**WORK TO BE COMPLETED:** The records below are to be set down word for word, with every picture left out.

Top of AVAILABLE DATA

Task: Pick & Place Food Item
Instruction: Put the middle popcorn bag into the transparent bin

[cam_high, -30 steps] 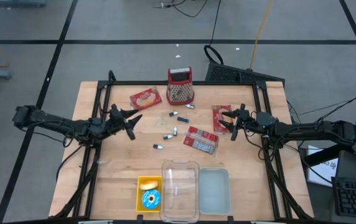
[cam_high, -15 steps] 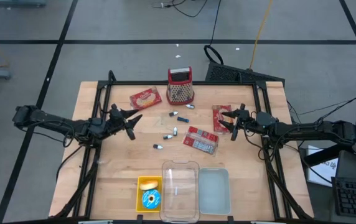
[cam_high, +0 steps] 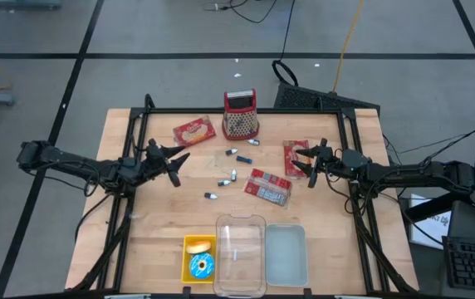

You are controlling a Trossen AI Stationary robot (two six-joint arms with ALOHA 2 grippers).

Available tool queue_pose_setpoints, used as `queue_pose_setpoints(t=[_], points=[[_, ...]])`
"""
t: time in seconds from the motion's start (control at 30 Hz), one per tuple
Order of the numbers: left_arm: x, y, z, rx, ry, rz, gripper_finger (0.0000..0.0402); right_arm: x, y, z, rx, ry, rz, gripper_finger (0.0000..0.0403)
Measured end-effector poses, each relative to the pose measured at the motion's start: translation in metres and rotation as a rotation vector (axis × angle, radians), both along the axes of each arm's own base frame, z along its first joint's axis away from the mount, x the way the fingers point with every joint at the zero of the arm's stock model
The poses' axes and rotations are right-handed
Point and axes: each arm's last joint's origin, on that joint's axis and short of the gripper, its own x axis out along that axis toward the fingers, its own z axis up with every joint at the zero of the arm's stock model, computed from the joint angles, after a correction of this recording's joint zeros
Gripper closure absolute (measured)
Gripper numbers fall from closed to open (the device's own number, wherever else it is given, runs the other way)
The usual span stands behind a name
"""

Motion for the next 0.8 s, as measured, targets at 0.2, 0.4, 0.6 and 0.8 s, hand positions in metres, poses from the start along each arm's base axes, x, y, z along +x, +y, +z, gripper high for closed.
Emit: queue_pose_setpoints(t=[0.2, 0.4, 0.6, 0.8], points=[[0.0, 0.0, 0.0, 0.0, 0.0, 0.0, 0.0256, 0.0, 0.0, 0.0, 0.0, 0.0, 0.0, 0.0202], [0.0, 0.0, 0.0, 0.0, 0.0, 0.0, 0.0256, 0.0, 0.0, 0.0, 0.0, 0.0, 0.0, 0.0202], [0.0, 0.0, 0.0, 0.0, 0.001, 0.0, 0.0256, -0.0002, -0.0006, 0.0, -0.002, 0.0, -0.022, 0.0202], [0.0, 0.0, 0.0, 0.0, 0.001, 0.0, 0.0256, -0.0002, -0.0007, 0.0, -0.001, 0.0, -0.026, 0.0202]])
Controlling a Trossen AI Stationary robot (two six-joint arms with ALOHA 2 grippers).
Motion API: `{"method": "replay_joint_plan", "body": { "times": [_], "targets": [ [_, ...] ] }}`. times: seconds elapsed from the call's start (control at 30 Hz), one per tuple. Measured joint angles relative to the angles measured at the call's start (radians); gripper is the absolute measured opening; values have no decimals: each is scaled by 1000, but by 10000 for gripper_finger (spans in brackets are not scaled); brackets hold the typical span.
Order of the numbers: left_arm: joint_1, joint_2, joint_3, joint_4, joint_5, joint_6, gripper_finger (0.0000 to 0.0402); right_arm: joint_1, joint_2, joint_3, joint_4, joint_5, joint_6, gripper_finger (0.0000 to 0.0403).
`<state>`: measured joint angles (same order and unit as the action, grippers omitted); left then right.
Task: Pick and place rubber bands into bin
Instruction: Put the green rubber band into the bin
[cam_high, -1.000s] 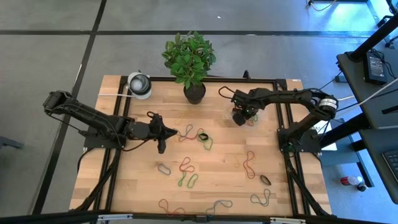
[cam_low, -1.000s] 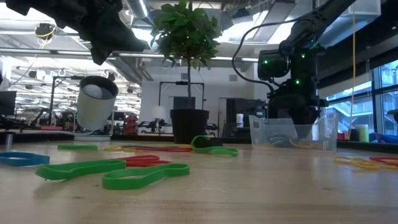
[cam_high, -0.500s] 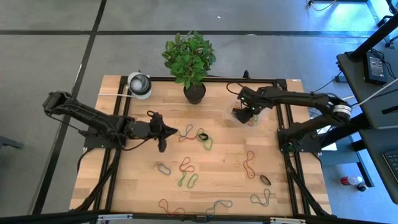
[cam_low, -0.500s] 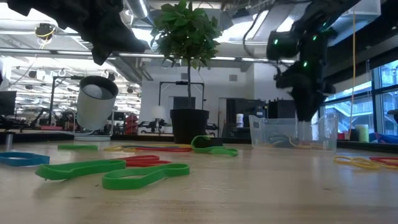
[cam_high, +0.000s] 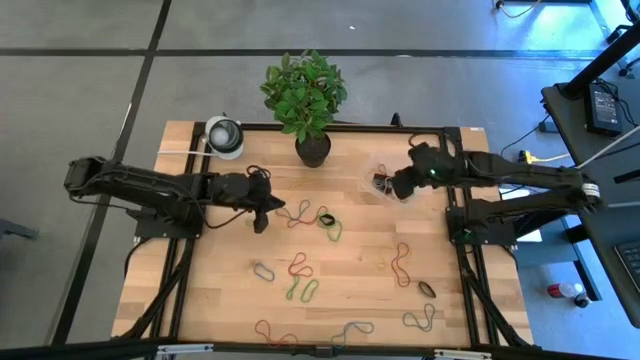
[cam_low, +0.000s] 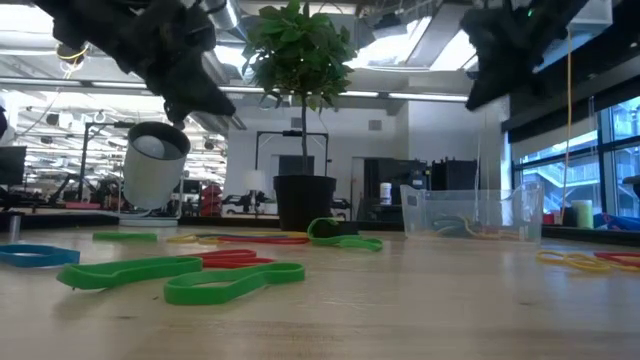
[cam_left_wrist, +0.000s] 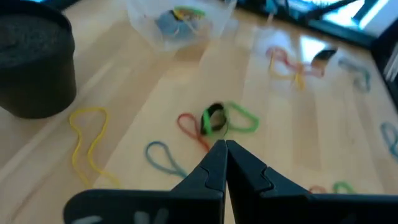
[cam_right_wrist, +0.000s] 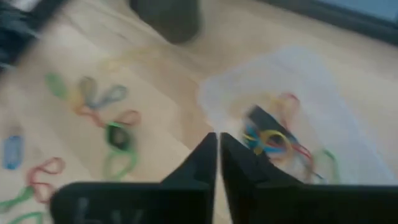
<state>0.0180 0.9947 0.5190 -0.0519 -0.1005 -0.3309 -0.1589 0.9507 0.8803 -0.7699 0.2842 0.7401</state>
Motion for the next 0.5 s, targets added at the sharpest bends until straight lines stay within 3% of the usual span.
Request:
{"method": "replay_joint_plan", "body": {
  "times": [0.17, 0.3, 0.4, 0.5],
  "targets": [
    [59, 0, 65, -189, 55, 125, 1, 179, 29, 0, 145, 107, 39, 7],
    [78, 0, 148, -425, 1, 236, 1, 320, 125, -2, 243, 208, 49, 4],
    [83, 0, 191, -566, -8, 362, 4, 385, 201, -2, 249, 262, 122, 4],
    [83, 0, 203, -665, 21, 393, 20, 415, 270, -2, 245, 266, 201, 2]
  ]
}}
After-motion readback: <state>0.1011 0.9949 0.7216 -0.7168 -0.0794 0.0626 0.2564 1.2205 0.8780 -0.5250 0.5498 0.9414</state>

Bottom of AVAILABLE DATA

**TASK ANSWER:**
Task: Pick & Place Food Item
Instruction: Put the middle popcorn bag into the transparent bin

[cam_high, -30 steps] 
[cam_high, -15 steps] 
[cam_high, +0 steps] 

You are controlling a Trossen AI Stationary robot (two six-joint arms with ALOHA 2 grippers).

Available tool queue_pose_setpoints, used as `queue_pose_setpoints(t=[_], points=[[_, ...]])`
"""
t: time in seconds from the motion's start (control at 30 Hz), one per tuple
Order of the numbers: left_arm: x, y, z, rx, ry, rz, gripper_finger (0.0000..0.0402); right_arm: x, y, z, rx, ry, rz, gripper_finger (0.0000..0.0403)
Measured end-effector poses, each relative to the pose measured at the motion's start: translation in metres and rotation as a rotation vector (axis × angle, radians), both along the axes of each arm's own base frame, z along its first joint's axis away from the mount, x the way the fingers point with every joint at the zero of the arm's stock model
The poses' axes and rotations are right-handed
Point and axes: each arm's last joint's origin, on that joint's axis and short of the gripper, its own x axis out along that axis toward the fingers, its own z axis up with every joint at the zero of the arm's stock model, computed from the joint angles, after a correction of this recording's joint zeros
Gripper closure absolute (measured)
Gripper numbers fall from closed to open (the device's own number, wherever else it is given, runs the other way)
The usual span stands behind a name
"""

Motion for the next 0.8 s, as measured, targets at 0.2, 0.4, 0.6 and 0.8 s, hand positions in metres, poses from the start along each arm's base axes, x, y, z along +x, +y, +z, gripper high for closed.
Emit: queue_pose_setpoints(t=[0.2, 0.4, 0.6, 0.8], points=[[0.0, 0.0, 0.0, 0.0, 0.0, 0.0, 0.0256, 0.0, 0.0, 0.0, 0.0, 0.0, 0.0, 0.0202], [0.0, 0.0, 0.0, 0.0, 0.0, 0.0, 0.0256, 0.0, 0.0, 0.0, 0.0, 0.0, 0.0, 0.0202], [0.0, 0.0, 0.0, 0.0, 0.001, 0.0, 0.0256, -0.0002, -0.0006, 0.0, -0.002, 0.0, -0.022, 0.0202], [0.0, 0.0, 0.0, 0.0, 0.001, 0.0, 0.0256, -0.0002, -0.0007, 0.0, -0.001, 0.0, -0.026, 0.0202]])
Controlling a Trossen AI Stationary robot (two six-joint arms with ALOHA 2 grippers).
Motion API: `{"method": "replay_joint_plan", "body": { "times": [_], "targets": [ [_, ...] ] }}`. times: seconds elapsed from the call's start (control at 30 Hz), one per tuple. Measured joint angles relative to the angles measured at the call's start (radians); gripper is the absolute measured opening; values have no decimals: each is scaled by 1000, but by 10000 for gripper_finger (spans in brackets are not scaled); brackets hold the typical span.
Order of the numbers: left_arm: joint_1, joint_2, joint_3, joint_4, joint_5, joint_6, gripper_finger (0.0000 to 0.0402); right_arm: joint_1, joint_2, joint_3, joint_4, joint_5, joint_6, gripper_finger (0.0000 to 0.0403).
`<state>`: measured joint angles (same order and unit as the action, grippers omitted); left then right.
Task: Pick and place rubber bands into bin
Instruction: Put the green rubber band into the bin
[cam_high, -1.000s] 
[cam_low, -1.000s] 
[cam_high, -0.500s] 
[cam_low, -0.500s] 
[cam_high, +0.000s] 
[cam_low, +0.000s] 
[cam_left_wrist, +0.000s] 
[cam_right_wrist, +0.000s] 
<state>0.0180 0.9947 0.5190 -0.0519 -0.1005 -0.3309 -0.1589 0.9507 0.8803 -0.7699 0.2842 0.7401</state>
Motion for the next 0.5 s, targets added at the sharpest bends until straight lines stay within 3% of the usual span.
Request:
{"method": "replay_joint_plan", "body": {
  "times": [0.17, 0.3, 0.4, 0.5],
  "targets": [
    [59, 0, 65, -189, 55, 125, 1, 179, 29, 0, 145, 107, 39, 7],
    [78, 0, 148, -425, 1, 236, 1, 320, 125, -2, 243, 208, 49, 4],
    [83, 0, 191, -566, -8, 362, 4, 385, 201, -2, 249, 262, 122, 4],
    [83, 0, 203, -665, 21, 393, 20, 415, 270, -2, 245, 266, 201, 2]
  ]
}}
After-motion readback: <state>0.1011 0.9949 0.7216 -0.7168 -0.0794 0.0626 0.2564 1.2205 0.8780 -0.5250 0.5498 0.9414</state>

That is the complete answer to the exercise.